● **What to work on**: Set down, word for word, the line with "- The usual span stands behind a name" and the lines after it through the final line of the data below, without pictures.
———
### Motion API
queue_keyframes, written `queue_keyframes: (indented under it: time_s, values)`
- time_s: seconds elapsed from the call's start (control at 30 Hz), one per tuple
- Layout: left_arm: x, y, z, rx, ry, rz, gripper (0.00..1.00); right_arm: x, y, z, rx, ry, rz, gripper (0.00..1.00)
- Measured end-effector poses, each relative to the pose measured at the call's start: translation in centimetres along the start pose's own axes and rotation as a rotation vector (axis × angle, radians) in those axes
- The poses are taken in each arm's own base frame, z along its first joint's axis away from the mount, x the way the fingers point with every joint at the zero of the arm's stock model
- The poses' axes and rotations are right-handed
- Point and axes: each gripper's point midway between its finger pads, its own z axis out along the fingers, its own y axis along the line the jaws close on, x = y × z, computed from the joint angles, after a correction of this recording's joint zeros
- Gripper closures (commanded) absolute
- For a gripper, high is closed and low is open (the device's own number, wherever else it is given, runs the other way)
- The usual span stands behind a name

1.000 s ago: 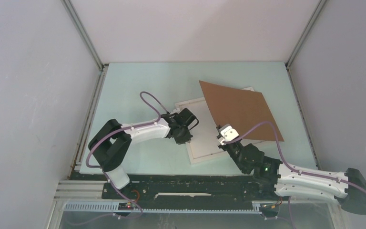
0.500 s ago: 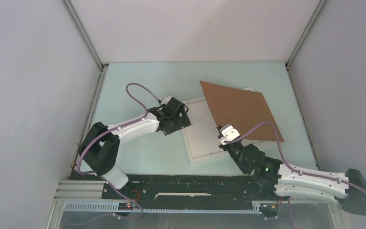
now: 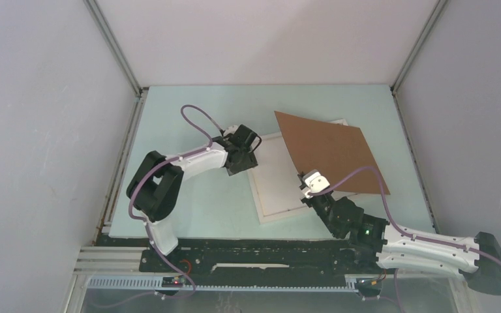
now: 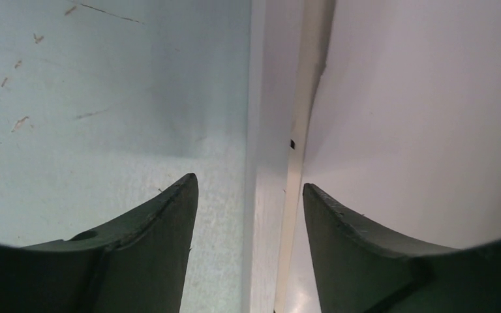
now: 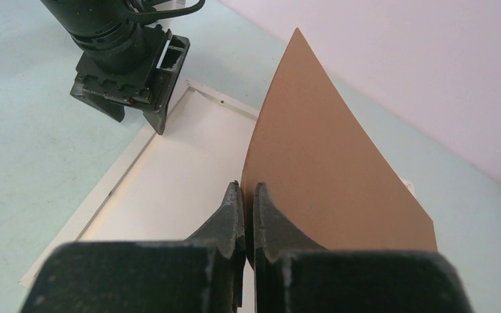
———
● **Task solution**:
- The usual span stands behind a name

1.000 s ago: 
0.500 s ago: 
now: 
now: 
now: 

What the exercise asked for is now done.